What you should do -
A precise copy of the data is required, with every picture left out.

Data section -
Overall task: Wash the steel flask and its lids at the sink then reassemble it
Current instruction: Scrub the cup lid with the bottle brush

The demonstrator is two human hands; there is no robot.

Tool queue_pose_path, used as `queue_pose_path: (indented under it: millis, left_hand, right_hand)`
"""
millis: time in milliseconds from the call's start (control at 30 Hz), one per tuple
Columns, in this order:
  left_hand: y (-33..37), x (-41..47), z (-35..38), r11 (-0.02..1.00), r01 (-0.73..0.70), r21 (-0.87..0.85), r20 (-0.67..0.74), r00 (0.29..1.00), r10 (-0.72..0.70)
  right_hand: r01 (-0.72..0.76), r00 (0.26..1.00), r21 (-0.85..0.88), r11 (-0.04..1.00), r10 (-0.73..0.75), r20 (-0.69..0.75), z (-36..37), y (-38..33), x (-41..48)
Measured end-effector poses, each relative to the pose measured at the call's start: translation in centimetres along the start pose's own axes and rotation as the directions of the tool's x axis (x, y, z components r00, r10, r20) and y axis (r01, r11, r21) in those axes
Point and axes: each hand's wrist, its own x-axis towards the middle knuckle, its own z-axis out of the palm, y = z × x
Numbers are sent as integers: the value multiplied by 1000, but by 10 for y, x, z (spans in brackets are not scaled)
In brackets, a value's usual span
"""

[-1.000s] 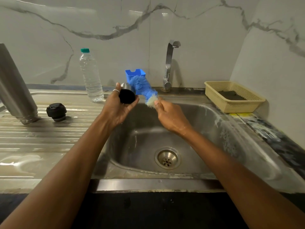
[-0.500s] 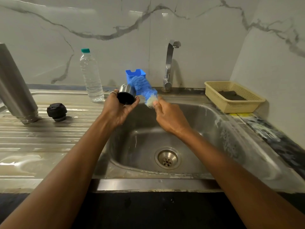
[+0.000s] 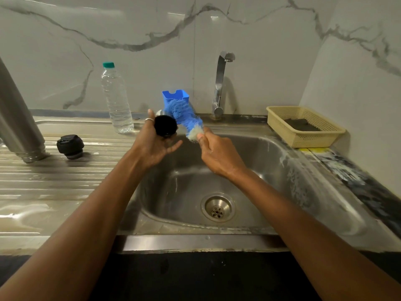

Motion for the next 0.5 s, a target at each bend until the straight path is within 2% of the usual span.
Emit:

Answer space -
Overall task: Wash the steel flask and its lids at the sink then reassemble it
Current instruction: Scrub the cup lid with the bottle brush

The demonstrator is two human hands; there is no robot.

Tool queue_pose_path, used as `queue_pose_path: (indented under it: millis, left_hand, right_hand)`
"""
millis: time in milliseconds from the call's start (control at 30 Hz), one per tuple
Columns, in this order:
  left_hand: y (-33..37), x (-41..47), z (-35..38), r11 (-0.02..1.00), r01 (-0.73..0.70), r21 (-0.87..0.85), r20 (-0.67..0.74), r00 (0.29..1.00), r10 (-0.72..0.70)
  right_hand: r01 (-0.72..0.76), r00 (0.26..1.00), r21 (-0.85..0.88), r11 (-0.04..1.00), r10 (-0.73..0.75), r20 (-0.69..0.75), z (-36..37), y (-38..33), x (-41..48)
Measured end-effector poses, each relative to the pose measured at the call's start: translation in centimetres along the start pose's own axes and rotation as the directions of the tool's x axis (x, y, z components r00, r10, r20) and y axis (r01, r11, r21) in those axes
Point and axes: each hand's wrist, its own x-axis towards the middle knuckle, its own z-axis out of the palm, y = z × x
Numbers are sent as integers: the value multiplied by 1000, but by 10 for y, x, z (spans in brackets are not scaled)
In brackets, a value's usual span
"""

[-1.000s] 
[-0.500s] 
[+0.000s] 

Motion for the next 0.5 s, a target at each bend until the straight path is within 2% of the usual span.
Emit:

Nothing further remains for this exercise.